Он так сосредоточился на этом, что переводчик переводчика по выражению его лица внезапно догадался, что переводчик с абхазского знает грузинский язык. Радуясь своей проницательности, он подумал: «Хорошо, что я догадался, но ведь теперь и он, зная грузинский язык, догадался, что я знаю абхазский. Но если следователь узнает, что переводчик с абхазского знает, что я знаю абхазский язык, он меня отстранит от работы. А это мне невыгодно. Надо делать вид, что я не догадался о том, что переводчик с абхазского знает, что я знаю абхазский язык, а сам я не знаю, что переводчик с абхазского знает грузинский. Надо держаться как можно нейтральнее, чтобы не возникло скандала».
Переводчик переводчика по-грузински доложил следователю, что никаких полезных сведений от Софички не поступило. Разве что оскорбила армию, сказав, что на перевале красноармейцы от голода, как дети, собирали ежевику и чернику. А переводчик с абхазского слишком обобщенно это перевел, сказав, что, по ее словам, продукты питания на фронт поступали нерегулярно.
Большей нейтральности он себе не мог позволить. Но и переводчик с абхазского был доволен, вспомнив, что Софичка по мелочам гораздо больше себе напозволяла.
— Это ерунда, — сказал следователь, выслушав сообщение своего тайного помощника, и отправил Софичку в камеру.
…Софичку ставили на кнопки еще два раза, но ничего у нее выведать не могли. Начальник кенгурского НКВД был в нерешительности, не зная, как быть дальше. И вдруг раздался звонок из райкома партии. Секретарь райкома справлялся о том, что дал допрос Софички. Начальник сознался, что допрос пока ничего не дал.
— Отпустите ее, — сказал секретарь райкома, — раз нет доказательств ее вины. Учтите, что она лучшая колхозница села Чегем. Политически правильно будет ее освободить, раз нет доказательств ее вины.
— Хорошо, — ответил начальник, — я и сам собирался ее отпустить.
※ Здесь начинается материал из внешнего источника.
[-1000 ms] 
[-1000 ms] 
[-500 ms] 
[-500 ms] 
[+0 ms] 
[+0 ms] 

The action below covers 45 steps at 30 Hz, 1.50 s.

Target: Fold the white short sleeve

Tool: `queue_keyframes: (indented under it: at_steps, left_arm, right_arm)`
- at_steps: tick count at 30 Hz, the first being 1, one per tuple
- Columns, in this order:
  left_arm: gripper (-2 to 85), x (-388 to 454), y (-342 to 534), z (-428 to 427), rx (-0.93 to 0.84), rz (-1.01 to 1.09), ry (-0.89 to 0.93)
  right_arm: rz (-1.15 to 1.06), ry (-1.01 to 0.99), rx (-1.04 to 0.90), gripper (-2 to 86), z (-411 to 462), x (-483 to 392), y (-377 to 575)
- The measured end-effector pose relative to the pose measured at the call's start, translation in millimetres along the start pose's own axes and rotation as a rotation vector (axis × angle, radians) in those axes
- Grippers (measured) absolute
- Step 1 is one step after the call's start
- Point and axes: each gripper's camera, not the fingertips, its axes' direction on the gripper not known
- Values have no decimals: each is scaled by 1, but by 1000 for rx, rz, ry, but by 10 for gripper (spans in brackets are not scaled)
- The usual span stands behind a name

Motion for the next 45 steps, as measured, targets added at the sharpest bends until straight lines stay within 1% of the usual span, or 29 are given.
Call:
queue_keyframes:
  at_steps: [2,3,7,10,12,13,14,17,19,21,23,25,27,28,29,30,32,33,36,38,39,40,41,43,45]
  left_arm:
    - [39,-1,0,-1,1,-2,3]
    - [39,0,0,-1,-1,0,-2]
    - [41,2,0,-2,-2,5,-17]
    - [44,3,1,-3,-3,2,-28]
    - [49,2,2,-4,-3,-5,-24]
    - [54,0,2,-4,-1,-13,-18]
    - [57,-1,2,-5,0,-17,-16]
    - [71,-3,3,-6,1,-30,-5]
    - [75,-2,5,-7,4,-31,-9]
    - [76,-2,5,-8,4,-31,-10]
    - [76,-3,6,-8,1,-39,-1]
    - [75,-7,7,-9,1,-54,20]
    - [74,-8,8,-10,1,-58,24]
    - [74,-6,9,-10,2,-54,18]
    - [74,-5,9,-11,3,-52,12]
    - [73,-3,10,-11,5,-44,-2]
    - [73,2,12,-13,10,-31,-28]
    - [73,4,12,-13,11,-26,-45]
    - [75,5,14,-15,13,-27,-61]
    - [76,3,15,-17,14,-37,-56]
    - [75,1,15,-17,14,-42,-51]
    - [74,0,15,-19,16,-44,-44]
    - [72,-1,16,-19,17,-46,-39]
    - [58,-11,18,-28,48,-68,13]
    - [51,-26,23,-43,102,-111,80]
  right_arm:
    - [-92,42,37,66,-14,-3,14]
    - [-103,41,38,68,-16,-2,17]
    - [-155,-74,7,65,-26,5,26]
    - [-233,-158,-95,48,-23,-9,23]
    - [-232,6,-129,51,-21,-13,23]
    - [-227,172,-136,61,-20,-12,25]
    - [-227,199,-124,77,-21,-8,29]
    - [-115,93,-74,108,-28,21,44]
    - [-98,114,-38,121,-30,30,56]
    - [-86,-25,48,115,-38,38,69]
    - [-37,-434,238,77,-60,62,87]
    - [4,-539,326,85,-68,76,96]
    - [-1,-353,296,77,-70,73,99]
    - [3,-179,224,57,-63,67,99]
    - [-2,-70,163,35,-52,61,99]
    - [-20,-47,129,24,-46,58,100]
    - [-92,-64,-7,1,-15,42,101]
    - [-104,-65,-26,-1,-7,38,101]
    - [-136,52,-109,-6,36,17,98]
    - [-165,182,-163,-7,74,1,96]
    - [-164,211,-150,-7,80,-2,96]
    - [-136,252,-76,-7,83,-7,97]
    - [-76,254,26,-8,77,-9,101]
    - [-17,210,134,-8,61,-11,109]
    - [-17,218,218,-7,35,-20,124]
— Тем более, — сказал секретарь райкома и положил трубку.
Он вообще узнал о том, что Софичка взята органами, от председателя колхоза, который был уверен в невиновности Софички и любил ее за кроткое и неутомимое трудолюбие. Вопрос о Шамиле, по его разумению, сам собой отпал благодаря его самоубийству, а в то, что Чунка прячется в лесах, он не верил своим здравым мужичьим умом. Жалобы о том, что Чунка не пишет с начала войны, не умолкали в Большом Доме, не умолкали в доме родной сестры Чунки и не умолкали в устах Софички. Нет, перехитрить они его не могли, если бы, продолжая жаловаться, что от него нет весточки, были бы связаны с ним, как с дезертиром.